Problem requirements –
All lines from the one that contains "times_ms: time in" to the end of the data must be retyped exactly. Pictures are not retyped.

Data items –
____________

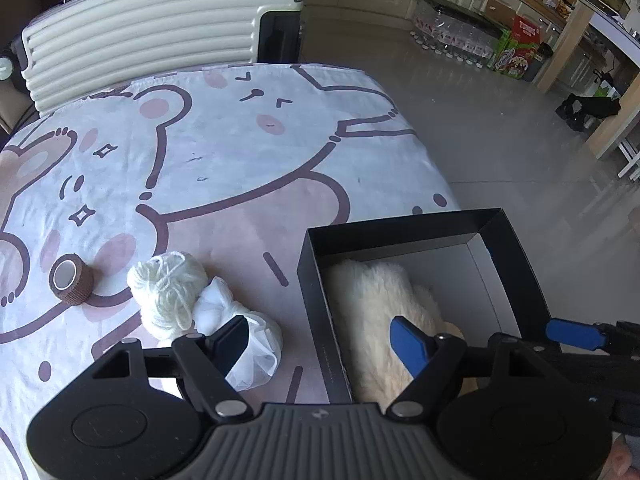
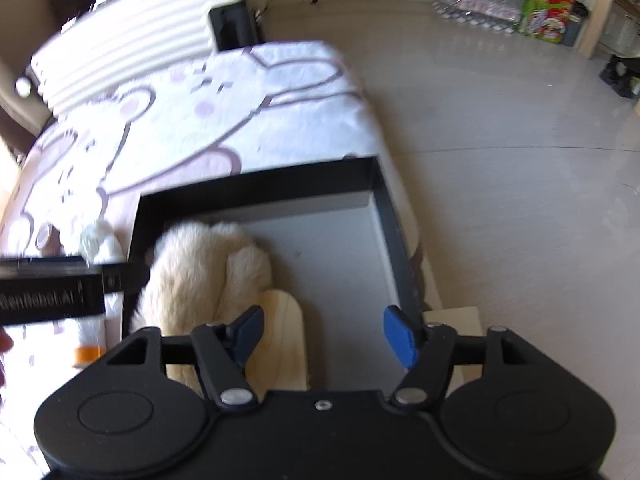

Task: Organize objects
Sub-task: 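Lower the wooden board into the black box and open the right tool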

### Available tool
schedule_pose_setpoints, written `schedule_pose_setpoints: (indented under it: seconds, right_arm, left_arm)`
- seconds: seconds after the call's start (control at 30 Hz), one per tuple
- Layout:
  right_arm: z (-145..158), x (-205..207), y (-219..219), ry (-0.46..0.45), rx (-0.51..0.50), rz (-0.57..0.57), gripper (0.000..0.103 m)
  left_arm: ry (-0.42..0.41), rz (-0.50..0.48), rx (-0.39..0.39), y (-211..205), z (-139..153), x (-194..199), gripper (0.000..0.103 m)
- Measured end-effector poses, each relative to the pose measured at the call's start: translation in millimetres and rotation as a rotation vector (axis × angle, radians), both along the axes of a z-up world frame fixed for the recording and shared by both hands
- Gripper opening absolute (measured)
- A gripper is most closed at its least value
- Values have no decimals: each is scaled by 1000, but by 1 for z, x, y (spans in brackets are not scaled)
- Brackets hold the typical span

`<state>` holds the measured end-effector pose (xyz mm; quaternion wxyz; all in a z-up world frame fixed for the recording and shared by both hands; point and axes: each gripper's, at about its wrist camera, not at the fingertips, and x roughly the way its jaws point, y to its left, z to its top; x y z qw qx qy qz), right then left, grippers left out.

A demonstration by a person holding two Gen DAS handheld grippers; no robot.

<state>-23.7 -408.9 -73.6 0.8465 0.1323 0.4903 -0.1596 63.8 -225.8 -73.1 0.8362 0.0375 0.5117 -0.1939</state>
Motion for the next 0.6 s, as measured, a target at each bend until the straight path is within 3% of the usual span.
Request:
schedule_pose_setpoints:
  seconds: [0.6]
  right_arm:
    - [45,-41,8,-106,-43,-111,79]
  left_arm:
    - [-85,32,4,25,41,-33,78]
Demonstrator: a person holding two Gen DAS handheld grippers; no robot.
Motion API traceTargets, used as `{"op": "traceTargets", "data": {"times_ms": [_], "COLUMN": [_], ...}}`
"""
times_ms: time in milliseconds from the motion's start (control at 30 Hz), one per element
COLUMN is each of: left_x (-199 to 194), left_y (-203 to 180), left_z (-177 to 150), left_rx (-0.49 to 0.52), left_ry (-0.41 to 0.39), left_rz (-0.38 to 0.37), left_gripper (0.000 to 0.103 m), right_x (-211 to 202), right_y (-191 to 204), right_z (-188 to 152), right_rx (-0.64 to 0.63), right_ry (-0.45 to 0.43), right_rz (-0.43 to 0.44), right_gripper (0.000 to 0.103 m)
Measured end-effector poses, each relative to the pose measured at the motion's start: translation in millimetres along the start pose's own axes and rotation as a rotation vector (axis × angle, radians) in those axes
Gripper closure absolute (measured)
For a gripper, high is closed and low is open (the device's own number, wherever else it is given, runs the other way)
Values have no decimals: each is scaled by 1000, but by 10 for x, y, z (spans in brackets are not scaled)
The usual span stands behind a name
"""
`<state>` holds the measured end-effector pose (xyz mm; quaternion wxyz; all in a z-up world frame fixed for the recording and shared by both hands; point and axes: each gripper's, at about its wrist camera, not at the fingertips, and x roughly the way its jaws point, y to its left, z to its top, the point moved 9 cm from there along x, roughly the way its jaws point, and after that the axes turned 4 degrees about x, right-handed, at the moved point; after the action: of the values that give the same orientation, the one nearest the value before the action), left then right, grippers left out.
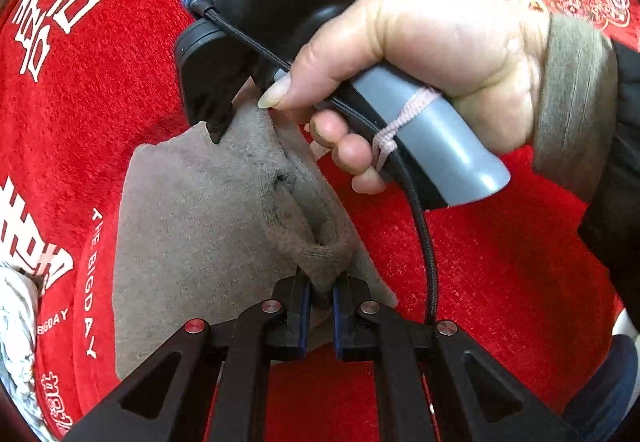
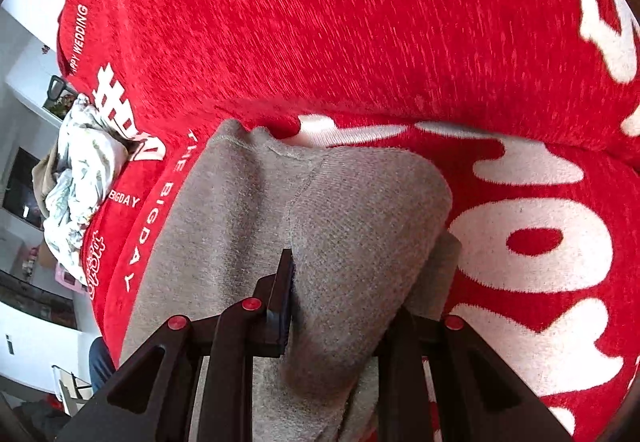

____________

Response area –
times_ms: time in milliseconds from the motion's start (control at 30 Hz), one per element
COLUMN is each of: left_x (-199 to 194), left_y (-203 to 180), left_z (-177 to 150), left_rx (-0.49 to 0.52), left_ry (-0.41 to 0.39), left_rz (-0.38 to 0.37), left_gripper (0.000 to 0.103 m), right_x (-211 to 202), right_y (-191 to 204), right_z (-188 to 152), right_rx (-0.64 to 0.63), right_ry (-0.45 to 0.43), right_rz (-0.43 to 0.44), right_gripper (0.000 to 0.103 m)
Measured end-effector poses, each relative to the pose measured at the motion's start: translation in millimetres along the start pose's own axes and rotation as a rotation vector (axis × angle, radians) in those axes
Gripper closure absolute (measured)
For a gripper, high is closed and low is open (the device's own number, wherever else it is given, runs the other way)
Values have no decimals: each is scaled by 1000, but by 10 for x, y, z (spans in brackets are not scaled)
The usual span stands behind a name
"""
`<state>` holds the measured end-effector pose (xyz mm; quaternion wxyz; all in a z-up world frame fixed for the recording and shared by both hands; point and axes: each gripper's, at about its wrist camera, not at the fingertips, and x roughly the way its jaws point, y to its left, z to its top, the point moved 9 cm from there along x, roughly the way its jaws point, and after that the axes turned 4 degrees about x, right-handed, at the moved point; after the action: of the values that give the same orientation, the one nearest the value before the action), left then right, grippers left out.

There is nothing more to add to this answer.